Exercise >>
Give the number of lines in this listing that hold "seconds". No other words belong in the reply.

= = = = = = =

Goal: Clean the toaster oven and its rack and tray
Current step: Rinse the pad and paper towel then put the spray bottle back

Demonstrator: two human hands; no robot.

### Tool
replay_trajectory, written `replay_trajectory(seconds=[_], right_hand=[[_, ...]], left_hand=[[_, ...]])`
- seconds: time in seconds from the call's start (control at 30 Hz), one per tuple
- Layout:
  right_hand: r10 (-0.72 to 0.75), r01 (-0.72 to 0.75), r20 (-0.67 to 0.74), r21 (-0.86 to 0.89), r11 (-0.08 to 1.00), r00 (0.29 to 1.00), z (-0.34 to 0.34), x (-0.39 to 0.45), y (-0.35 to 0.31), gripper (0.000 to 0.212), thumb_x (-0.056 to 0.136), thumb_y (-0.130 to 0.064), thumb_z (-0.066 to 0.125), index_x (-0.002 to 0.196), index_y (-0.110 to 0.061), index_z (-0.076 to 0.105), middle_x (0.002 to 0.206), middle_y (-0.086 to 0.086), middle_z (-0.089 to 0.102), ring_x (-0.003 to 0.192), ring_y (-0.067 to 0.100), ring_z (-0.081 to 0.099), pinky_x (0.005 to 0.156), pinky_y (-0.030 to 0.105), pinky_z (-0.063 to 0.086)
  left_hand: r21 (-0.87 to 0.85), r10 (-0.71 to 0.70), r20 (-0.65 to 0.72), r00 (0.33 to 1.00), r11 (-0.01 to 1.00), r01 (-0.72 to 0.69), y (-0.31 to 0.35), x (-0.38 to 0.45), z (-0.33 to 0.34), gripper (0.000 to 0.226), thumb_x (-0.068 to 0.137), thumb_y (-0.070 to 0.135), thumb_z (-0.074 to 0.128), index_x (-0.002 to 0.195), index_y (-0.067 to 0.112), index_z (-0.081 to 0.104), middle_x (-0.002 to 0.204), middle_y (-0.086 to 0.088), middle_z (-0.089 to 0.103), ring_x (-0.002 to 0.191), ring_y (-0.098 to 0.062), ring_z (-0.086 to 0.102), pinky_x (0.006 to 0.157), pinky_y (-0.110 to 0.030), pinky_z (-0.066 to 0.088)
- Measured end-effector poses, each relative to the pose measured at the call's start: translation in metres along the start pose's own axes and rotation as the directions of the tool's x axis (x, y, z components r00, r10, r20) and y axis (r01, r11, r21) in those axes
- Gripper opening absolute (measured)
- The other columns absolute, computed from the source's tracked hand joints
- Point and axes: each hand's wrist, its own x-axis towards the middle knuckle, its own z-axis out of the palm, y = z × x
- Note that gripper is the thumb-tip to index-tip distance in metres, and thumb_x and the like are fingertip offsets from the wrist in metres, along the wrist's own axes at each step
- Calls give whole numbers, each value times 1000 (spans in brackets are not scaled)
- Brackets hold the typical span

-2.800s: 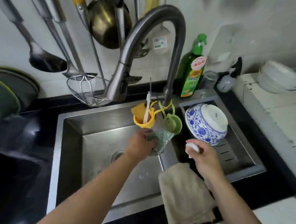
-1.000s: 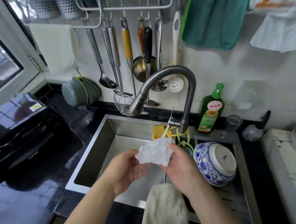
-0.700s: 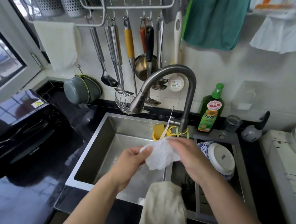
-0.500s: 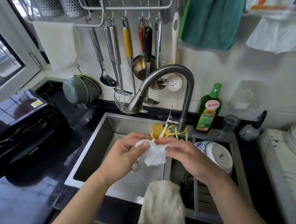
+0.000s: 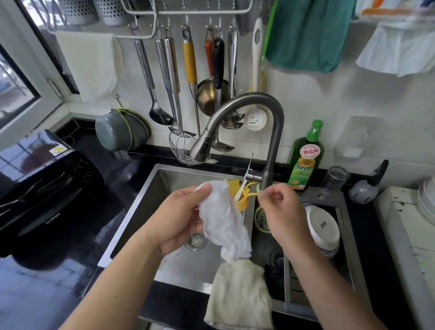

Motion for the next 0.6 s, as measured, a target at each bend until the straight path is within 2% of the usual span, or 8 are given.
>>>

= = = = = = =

Response >>
2